HOW TO COMPLETE THIS TASK:
Could you write out the listing below exactly as it stands, leaving out the pictures?

DATA EXTRACT:
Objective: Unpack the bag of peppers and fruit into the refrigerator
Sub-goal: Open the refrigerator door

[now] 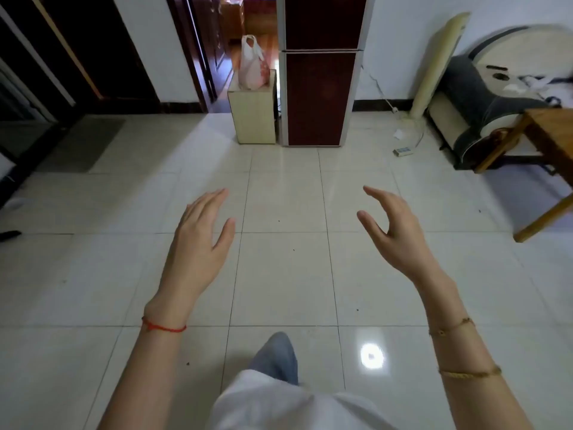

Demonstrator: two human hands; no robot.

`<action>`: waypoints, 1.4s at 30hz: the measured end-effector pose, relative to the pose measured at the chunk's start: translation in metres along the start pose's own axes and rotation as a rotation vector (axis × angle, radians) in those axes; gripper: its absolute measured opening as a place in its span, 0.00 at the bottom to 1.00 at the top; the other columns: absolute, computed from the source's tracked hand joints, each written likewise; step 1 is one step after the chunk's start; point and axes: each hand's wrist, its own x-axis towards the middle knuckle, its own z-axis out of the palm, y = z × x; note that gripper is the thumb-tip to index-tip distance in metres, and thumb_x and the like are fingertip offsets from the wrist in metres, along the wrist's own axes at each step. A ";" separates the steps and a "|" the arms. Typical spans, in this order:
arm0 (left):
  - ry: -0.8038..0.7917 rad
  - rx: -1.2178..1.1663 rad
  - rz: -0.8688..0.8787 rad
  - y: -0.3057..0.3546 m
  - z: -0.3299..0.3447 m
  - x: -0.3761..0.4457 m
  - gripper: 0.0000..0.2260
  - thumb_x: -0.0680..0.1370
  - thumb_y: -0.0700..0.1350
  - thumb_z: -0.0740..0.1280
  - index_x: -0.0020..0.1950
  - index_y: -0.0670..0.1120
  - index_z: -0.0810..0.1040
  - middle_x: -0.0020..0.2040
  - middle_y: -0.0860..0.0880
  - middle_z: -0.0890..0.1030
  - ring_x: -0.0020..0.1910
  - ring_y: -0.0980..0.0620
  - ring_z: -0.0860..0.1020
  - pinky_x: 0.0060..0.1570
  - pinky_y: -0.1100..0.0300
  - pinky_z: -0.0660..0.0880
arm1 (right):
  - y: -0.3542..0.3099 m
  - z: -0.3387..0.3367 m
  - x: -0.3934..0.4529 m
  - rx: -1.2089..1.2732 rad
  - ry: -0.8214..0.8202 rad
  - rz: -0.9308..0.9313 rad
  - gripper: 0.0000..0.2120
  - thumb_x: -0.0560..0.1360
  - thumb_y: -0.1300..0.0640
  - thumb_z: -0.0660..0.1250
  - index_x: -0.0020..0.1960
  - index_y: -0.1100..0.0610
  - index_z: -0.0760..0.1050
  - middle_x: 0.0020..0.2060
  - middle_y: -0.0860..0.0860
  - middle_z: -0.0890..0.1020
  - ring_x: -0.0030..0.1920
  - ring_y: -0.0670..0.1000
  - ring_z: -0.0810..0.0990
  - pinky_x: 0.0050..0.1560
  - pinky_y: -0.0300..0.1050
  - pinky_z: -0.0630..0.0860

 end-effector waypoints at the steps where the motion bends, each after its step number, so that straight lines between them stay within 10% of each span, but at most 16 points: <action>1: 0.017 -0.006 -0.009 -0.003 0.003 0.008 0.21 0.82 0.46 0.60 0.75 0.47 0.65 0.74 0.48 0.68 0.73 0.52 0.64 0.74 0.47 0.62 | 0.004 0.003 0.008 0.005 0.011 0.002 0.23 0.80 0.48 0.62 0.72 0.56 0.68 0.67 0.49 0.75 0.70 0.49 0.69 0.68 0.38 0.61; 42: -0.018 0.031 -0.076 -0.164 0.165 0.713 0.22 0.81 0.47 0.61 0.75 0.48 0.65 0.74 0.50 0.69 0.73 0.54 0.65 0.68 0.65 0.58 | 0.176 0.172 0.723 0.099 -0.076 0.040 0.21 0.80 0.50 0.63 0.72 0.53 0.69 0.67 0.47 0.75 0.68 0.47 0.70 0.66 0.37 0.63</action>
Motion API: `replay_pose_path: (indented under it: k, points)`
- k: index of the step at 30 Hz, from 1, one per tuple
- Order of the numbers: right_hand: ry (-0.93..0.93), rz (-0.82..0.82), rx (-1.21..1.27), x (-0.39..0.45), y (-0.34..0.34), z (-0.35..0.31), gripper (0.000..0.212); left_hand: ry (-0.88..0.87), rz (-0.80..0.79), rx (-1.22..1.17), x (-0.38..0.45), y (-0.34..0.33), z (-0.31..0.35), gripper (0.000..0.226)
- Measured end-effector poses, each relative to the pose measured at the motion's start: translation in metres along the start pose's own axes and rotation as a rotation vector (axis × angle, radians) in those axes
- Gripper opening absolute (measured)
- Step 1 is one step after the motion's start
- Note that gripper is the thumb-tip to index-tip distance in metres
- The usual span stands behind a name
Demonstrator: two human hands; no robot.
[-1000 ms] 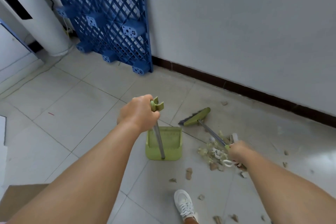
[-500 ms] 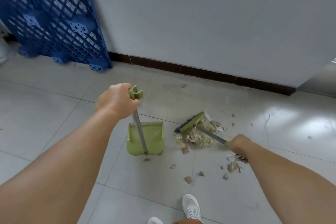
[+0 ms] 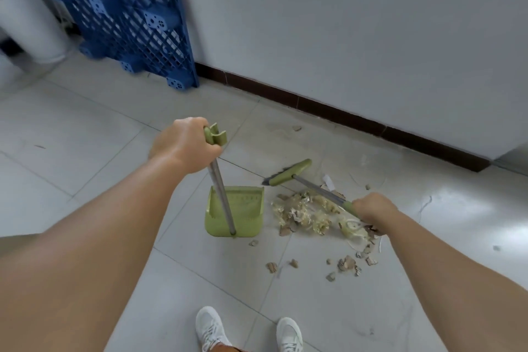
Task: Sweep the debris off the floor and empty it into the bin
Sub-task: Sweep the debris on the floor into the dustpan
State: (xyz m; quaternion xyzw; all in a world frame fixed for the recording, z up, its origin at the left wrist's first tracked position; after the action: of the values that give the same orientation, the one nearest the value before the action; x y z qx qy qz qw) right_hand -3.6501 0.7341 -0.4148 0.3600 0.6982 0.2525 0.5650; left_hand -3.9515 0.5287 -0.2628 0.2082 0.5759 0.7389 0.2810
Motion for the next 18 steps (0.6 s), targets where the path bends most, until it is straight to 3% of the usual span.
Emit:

ANSWER SECTION:
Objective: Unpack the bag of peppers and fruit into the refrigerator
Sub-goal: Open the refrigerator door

[now] 

Demonstrator: two human hands; no robot.

`<action>`: waypoints, 1.4s at 30hz: the measured end-effector pose, relative to the pose measured at the chunk's start: translation in metres along the start pose's own axes and rotation as a rotation vector (axis × angle, radians) in those axes; gripper: its absolute measured opening as a place in its span, 0.00 at the bottom to 1.00 at the top; the other columns: absolute, computed from the source's tracked hand joints, each written likewise; step 1 is one step after the chunk's start; point and axes: each hand's wrist, its own x-axis towards the middle knuckle, its own z-axis out of the palm, y = z × x; note that gripper is the thumb-tip to index-tip distance in metres, and thumb_x and the like are fingertip offsets from the wrist in metres, along the wrist's own axes at each step. A ";" separates the steps and a "|" the arms. Typical spans, in this order:
arm0 (left):
  - ry: -0.8038..0.7917 rad
  - rx: -1.2178..1.1663 rad
  - rz: -0.8688..0.8787 rad
  - y: -0.3057..0.3546 m
  - z: -0.3299..0.3447 m
  - x: -0.3761..0.4457 m
  - gripper: 0.0000..0.2260
  - thumb_x: -0.0680..0.1370
  - thumb_y: -0.0700..0.1350
  - thumb_z: -0.0740..0.1280
  - index_x: -0.0020..0.1950
  - index_y: -0.0670..0.1120
  - index_z: -0.0810..0.1040
  - middle_x: -0.0020..0.2040
  - middle_y: -0.0860..0.0880
  - middle_z: -0.0890..0.1030
  - ring_x: -0.0020..0.1910
  - ring_y: -0.0980..0.0620
  - ring_z: -0.0860..0.1020
  - pinky_x: 0.0060..0.1570
  - pinky_y: -0.1100..0.0300
  - pinky_z: -0.0660..0.0880
arm1 (right):
  - y: -0.3542..0.3099 m
  - z: -0.3387..0.3367 m
  - x: -0.3934..0.4529 m
  - rx: -1.2089..1.2732 rad
  - ry: -0.8214..0.8202 rad
  - rz: -0.9308..0.9313 rad
  - gripper: 0.0000..0.2120
  - thumb_x: -0.0560..0.1360
  - thumb_y: -0.1300..0.0640
  - thumb_z: -0.0660..0.1250
  - index_x: -0.0020..0.1960
  - index_y: -0.1100..0.0610
  - index_z: -0.0760..0.1050
  - middle_x: 0.0020..0.2060
  - middle_y: -0.0860..0.0860
  - middle_z: -0.0890..0.1020
  - ring_x: -0.0030..0.1920
  - ring_y: -0.0670..0.1000
  - ring_z: -0.0810..0.0990
  - pinky_x: 0.0050..0.1560
  - pinky_y: -0.0300..0.1050
  - pinky_z: -0.0630..0.0860

 end-effector waypoints at the steps where the motion bends, each after its step number, so that straight lines between them stay within 10% of each span, but at most 16 points: <action>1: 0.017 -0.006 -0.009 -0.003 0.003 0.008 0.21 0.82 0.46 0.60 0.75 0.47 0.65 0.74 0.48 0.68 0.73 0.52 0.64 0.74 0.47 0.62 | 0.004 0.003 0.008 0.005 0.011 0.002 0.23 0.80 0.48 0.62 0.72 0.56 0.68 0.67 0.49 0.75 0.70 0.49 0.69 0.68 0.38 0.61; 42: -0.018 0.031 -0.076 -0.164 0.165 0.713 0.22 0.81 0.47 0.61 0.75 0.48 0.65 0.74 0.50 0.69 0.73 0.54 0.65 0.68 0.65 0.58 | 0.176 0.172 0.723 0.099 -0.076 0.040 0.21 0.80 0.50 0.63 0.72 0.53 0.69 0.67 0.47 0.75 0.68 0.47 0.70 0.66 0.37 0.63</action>
Motion API: `replay_pose_path: (indented under it: k, points)`
- k: index of the step at 30 Hz, from 1, one per tuple
- Order of the numbers: right_hand: ry (-0.93..0.93), rz (-0.82..0.82), rx (-1.21..1.27), x (-0.39..0.45), y (-0.34..0.34), z (-0.35..0.31), gripper (0.000..0.212); left_hand: ry (-0.88..0.87), rz (-0.80..0.79), rx (-1.22..1.17), x (-0.38..0.45), y (-0.34..0.33), z (-0.31..0.35), gripper (0.000..0.226)
- Measured end-effector poses, each relative to the pose measured at the motion's start: translation in metres along the start pose's own axes and rotation as a rotation vector (axis × angle, radians) in those axes
- Gripper opening absolute (measured)
- Step 1 is one step after the motion's start
- Note that gripper is the thumb-tip to index-tip distance in metres
- The usual span stands behind a name
Demonstrator: two human hands; no robot.
[-1000 ms] 
[-500 ms] 
[+0 ms] 
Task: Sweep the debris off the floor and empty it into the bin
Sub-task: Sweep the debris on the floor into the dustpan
State: (xyz m; quaternion xyzw; all in a world frame fixed for the recording, z up, its origin at the left wrist's first tracked position; after the action: of the values that give the same orientation, the one nearest the value before the action; x y z qx qy qz qw) right_hand -3.6501 0.7341 -0.4148 0.3600 0.6982 0.2525 0.5650; left_hand -3.9515 0.5287 -0.2628 0.2082 0.5759 0.7389 0.2810
Motion for the next 18 steps (0.6 s), targets where the path bends most, until it is straight to 3% of the usual span.
Emit:

The answer has been given in its entirety.